Directions for this task: In the listing below, find each line with the string "packet" and report it.

Source material:
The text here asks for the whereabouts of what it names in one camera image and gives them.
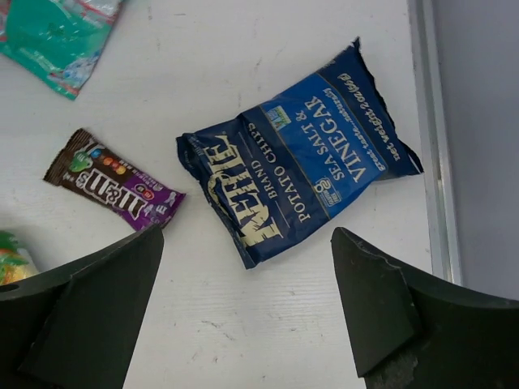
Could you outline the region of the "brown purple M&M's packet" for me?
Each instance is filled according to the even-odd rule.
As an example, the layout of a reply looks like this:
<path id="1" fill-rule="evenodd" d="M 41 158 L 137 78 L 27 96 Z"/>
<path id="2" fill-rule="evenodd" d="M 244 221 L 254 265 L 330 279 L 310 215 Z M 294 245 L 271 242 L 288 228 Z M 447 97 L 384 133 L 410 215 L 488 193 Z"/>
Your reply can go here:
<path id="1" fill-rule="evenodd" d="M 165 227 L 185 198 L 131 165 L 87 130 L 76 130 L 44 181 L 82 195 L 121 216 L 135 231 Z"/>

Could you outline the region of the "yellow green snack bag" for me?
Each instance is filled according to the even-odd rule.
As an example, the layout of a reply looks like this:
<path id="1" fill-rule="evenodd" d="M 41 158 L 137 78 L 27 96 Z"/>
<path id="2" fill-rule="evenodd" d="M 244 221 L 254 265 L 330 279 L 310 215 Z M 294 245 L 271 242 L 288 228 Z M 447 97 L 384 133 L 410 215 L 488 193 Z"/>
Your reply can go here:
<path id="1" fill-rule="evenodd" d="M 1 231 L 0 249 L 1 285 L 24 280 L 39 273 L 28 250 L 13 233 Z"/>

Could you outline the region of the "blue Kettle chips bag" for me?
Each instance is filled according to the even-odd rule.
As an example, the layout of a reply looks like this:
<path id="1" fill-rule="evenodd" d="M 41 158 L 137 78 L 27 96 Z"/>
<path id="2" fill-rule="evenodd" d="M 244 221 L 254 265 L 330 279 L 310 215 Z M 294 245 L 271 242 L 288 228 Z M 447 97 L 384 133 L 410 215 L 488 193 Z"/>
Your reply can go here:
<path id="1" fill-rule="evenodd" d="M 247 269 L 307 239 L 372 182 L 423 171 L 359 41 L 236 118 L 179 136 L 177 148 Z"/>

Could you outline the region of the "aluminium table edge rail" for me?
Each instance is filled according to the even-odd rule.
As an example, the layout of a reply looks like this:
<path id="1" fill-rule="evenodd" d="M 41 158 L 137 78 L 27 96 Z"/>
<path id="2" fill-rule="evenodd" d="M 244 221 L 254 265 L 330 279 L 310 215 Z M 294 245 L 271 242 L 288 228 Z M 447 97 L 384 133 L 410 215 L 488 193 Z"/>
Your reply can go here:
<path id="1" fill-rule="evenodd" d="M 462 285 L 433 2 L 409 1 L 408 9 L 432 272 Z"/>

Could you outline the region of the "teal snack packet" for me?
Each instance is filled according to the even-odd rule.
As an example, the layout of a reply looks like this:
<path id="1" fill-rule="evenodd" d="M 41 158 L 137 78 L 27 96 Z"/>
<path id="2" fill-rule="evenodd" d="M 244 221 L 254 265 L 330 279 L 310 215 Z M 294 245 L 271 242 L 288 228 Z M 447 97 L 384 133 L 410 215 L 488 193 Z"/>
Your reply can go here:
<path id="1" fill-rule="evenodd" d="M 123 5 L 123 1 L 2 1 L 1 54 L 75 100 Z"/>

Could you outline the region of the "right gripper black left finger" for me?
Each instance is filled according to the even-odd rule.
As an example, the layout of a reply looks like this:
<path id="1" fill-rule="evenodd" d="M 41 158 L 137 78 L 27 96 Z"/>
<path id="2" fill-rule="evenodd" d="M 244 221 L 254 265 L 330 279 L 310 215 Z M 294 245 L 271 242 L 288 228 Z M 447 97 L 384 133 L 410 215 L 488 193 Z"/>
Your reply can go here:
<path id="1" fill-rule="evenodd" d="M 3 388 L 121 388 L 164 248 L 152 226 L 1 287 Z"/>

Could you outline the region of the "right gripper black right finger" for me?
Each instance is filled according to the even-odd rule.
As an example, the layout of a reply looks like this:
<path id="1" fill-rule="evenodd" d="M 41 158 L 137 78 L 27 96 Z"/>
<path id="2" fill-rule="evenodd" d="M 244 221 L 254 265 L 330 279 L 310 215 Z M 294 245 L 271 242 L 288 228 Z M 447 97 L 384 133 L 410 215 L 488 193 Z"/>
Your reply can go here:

Worked solution:
Could you outline the region of the "brown purple M&M's packet" for me?
Could you outline the region of the "teal snack packet" for me?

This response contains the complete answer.